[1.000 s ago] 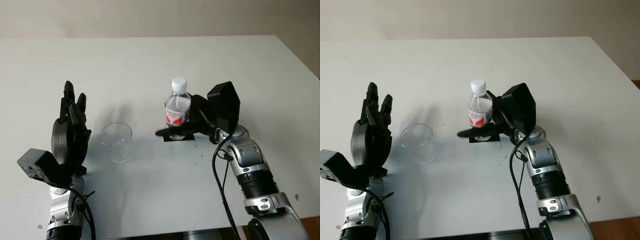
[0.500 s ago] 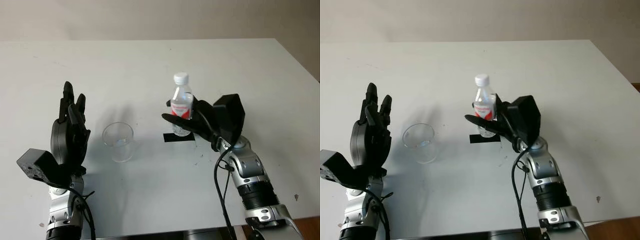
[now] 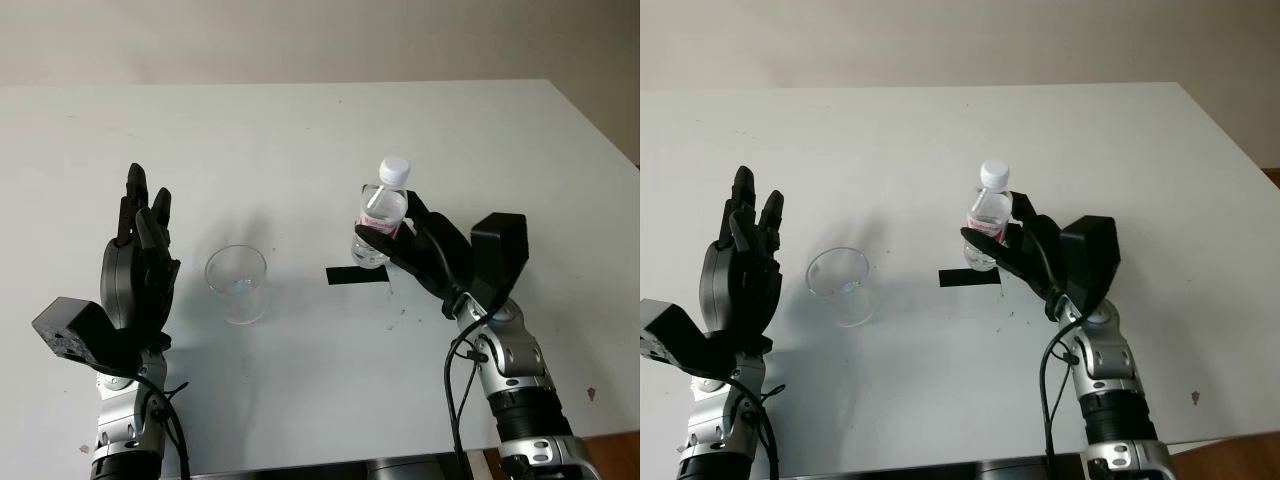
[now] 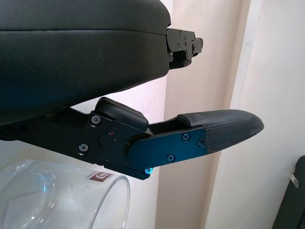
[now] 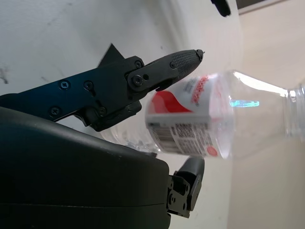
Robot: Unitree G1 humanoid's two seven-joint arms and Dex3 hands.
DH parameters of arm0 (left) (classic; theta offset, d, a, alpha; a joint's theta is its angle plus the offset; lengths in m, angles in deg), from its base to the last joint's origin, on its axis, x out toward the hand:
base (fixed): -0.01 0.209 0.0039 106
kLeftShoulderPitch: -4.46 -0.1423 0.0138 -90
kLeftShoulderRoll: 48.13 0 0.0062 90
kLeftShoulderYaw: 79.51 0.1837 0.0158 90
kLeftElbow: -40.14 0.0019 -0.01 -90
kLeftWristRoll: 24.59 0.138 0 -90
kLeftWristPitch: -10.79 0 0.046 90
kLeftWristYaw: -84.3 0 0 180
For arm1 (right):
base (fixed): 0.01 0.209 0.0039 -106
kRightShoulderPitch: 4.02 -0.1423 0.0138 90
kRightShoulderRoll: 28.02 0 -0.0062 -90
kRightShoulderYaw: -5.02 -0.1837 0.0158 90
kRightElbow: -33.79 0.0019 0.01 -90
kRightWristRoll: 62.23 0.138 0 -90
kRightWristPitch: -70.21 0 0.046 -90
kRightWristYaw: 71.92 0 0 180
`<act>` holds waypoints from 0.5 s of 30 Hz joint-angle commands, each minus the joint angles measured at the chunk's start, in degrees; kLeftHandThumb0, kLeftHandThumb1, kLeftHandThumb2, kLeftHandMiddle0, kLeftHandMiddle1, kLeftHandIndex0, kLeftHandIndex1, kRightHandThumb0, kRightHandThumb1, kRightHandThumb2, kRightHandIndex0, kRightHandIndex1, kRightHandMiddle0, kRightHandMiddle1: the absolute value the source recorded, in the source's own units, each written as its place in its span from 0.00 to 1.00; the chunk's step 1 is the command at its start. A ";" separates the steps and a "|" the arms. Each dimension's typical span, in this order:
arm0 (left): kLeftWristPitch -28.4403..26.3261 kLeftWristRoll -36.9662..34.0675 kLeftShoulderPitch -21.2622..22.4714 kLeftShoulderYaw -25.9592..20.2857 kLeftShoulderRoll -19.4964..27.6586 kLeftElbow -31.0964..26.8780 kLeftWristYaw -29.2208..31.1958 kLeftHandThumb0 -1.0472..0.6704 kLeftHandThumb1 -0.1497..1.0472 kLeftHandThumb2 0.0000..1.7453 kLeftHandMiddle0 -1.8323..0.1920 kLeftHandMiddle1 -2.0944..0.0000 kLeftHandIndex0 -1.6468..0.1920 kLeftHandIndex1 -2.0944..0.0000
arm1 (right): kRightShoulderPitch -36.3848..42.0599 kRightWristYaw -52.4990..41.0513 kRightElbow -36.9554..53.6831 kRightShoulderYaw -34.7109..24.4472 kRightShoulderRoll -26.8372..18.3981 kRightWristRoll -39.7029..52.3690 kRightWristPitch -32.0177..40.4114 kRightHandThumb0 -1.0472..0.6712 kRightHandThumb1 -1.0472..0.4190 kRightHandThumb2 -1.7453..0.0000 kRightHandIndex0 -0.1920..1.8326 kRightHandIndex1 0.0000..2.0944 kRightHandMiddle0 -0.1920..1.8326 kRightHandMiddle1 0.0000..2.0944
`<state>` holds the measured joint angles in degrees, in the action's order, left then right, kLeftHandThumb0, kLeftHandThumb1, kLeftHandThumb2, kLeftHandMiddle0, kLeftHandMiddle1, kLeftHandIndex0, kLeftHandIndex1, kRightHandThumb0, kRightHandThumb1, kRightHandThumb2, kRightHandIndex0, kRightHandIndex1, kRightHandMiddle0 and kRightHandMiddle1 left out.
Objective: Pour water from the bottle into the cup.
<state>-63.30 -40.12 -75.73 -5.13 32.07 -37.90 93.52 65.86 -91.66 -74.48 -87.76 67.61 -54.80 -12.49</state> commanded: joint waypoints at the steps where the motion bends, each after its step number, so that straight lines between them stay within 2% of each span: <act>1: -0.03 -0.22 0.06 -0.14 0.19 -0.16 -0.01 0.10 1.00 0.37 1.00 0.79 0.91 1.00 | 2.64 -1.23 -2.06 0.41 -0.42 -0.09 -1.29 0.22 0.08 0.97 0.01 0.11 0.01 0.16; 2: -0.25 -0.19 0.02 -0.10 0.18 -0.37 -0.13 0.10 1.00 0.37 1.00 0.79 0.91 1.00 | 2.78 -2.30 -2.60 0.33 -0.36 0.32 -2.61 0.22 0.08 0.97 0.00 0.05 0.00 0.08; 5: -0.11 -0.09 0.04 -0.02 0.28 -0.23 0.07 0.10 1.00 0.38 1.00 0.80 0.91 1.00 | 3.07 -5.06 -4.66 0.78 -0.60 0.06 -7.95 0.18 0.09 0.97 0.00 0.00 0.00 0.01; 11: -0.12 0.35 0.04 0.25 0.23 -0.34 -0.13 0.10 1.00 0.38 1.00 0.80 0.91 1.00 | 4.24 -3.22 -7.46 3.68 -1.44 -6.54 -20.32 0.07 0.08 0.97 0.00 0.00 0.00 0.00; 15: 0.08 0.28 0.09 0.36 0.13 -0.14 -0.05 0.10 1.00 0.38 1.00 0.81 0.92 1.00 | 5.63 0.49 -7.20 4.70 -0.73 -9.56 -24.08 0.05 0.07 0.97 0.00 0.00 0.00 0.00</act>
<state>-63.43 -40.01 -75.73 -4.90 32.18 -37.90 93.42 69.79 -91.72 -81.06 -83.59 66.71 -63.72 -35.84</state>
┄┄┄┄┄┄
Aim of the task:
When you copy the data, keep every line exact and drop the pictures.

Expected output:
[1.000 s ago] 
[0.500 s ago] 
[now] 
[now] 
[now] 
Robot: Unitree G1 humanoid's two seven-joint arms and Dex3 hands.
DH parameters of arm0 (left) (classic; theta offset, d, a, alpha; a joint's theta is its angle plus the offset; lengths in m, angles in deg), from its base to the last joint's origin, on its axis, x out toward the hand:
base (fixed): -0.01 0.209 0.0039 106
kLeftShoulderPitch: -4.46 -0.1423 0.0138 -90
kLeftShoulderRoll: 48.13 0 0.0062 90
kLeftShoulderYaw: 79.51 0.1837 0.0158 90
kLeftElbow: -40.14 0.0019 -0.01 -90
kLeftWristRoll: 24.59 0.138 0 -90
kLeftWristPitch: -10.79 0 0.046 90
kLeftWristYaw: -84.3 0 0 180
For arm1 (right):
base (fixed): 0.01 0.209 0.0039 -106
kRightShoulderPitch: 4.02 -0.1423 0.0138 90
kRightShoulderRoll: 28.02 0 -0.0062 -90
kRightShoulderYaw: -5.02 -0.1837 0.0158 90
kRightElbow: -33.79 0.0019 0.01 -90
kRightWristRoll: 62.23 0.138 0 -90
kRightWristPitch: -70.21 0 0.046 -90
kRightWristYaw: 71.92 0 0 180
`<act>` holds waypoints from 0.5 s of 30 Hz joint-angle commands, each minus the joint angles measured at the chunk's start, in degrees; kLeftHandThumb0, kLeftHandThumb1, kLeftHandThumb2, kLeftHandMiddle0, kLeftHandMiddle1, kLeftHandIndex0, kLeftHandIndex1, kRightHandThumb0, kRightHandThumb1, kRightHandThumb2, kRightHandIndex0, kRightHandIndex1, kRightHandMiddle0, kRightHandMiddle1: the absolute value the source recorded, in the source's own units, each written as its place in its span from 0.00 to 1.00; the chunk's step 1 is the command at its start. A ";" separates the steps and a "|" the arms. Each dimension's typical span, in this order:
arm0 (left): kLeftWristPitch -28.4403..26.3261 kLeftWristRoll -36.9662..34.0675 kLeftShoulderPitch -21.2622..22.4714 kLeftShoulderYaw -25.9592..20.2857 kLeftShoulderRoll -19.4964..27.6586 kLeftElbow -31.0964..26.8780 kLeftWristYaw -29.2208..31.1958 kLeftHandThumb0 -1.0472..0.6704 kLeftHandThumb1 -0.1497..1.0472 kLeftHandThumb2 0.0000..1.7453 kLeftHandMiddle0 -1.8323..0.1920 kLeftHandMiddle1 -2.0944..0.0000 kLeftHandIndex0 -1.6468..0.1920 kLeftHandIndex1 -2.0944..0.0000
arm1 (right): kRightShoulderPitch -36.3848..42.0599 kRightWristYaw -52.4990..41.0513 kRightElbow -36.9554..53.6831 kRightShoulderYaw -34.7109..24.4472 kRightShoulderRoll -26.8372..18.3981 kRightWristRoll -39.7029..52.3690 kRightWristPitch -32.0177..40.4114 kRightHandThumb0 -1.0472..0.6712 kRightHandThumb1 -1.0472..0.4190 kRightHandThumb2 -1.7453..0.0000 kRightHandIndex0 -0.1920..1.8326 kRightHandIndex1 0.0000..2.0944 kRightHandMiddle0 -0.1920..1.8326 kRightHandMiddle1 0.0000..2.0944
`<state>` holds the measured joint angles in degrees, in the action's order, left then right, kLeftHandThumb0, kLeftHandThumb1, kLeftHandThumb2, kLeftHandMiddle0, kLeftHandMiddle1, kLeftHandIndex0, kLeftHandIndex1, kRightHandThumb0, kRightHandThumb1, kRightHandThumb2, kRightHandIndex0, kRightHandIndex1, kRightHandMiddle0 and kRightHandMiddle1 left out.
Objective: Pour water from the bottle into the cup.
<state>-63.30 -40.12 -75.73 -5.13 32.07 -37.90 93.52 65.86 -91.66 -74.48 -87.76 67.61 -54.80 -12.49</state> commanded: joint waypoints at the steps where the motion bends, each after its step number, so that straight lines between them stay within 2% of each span: <act>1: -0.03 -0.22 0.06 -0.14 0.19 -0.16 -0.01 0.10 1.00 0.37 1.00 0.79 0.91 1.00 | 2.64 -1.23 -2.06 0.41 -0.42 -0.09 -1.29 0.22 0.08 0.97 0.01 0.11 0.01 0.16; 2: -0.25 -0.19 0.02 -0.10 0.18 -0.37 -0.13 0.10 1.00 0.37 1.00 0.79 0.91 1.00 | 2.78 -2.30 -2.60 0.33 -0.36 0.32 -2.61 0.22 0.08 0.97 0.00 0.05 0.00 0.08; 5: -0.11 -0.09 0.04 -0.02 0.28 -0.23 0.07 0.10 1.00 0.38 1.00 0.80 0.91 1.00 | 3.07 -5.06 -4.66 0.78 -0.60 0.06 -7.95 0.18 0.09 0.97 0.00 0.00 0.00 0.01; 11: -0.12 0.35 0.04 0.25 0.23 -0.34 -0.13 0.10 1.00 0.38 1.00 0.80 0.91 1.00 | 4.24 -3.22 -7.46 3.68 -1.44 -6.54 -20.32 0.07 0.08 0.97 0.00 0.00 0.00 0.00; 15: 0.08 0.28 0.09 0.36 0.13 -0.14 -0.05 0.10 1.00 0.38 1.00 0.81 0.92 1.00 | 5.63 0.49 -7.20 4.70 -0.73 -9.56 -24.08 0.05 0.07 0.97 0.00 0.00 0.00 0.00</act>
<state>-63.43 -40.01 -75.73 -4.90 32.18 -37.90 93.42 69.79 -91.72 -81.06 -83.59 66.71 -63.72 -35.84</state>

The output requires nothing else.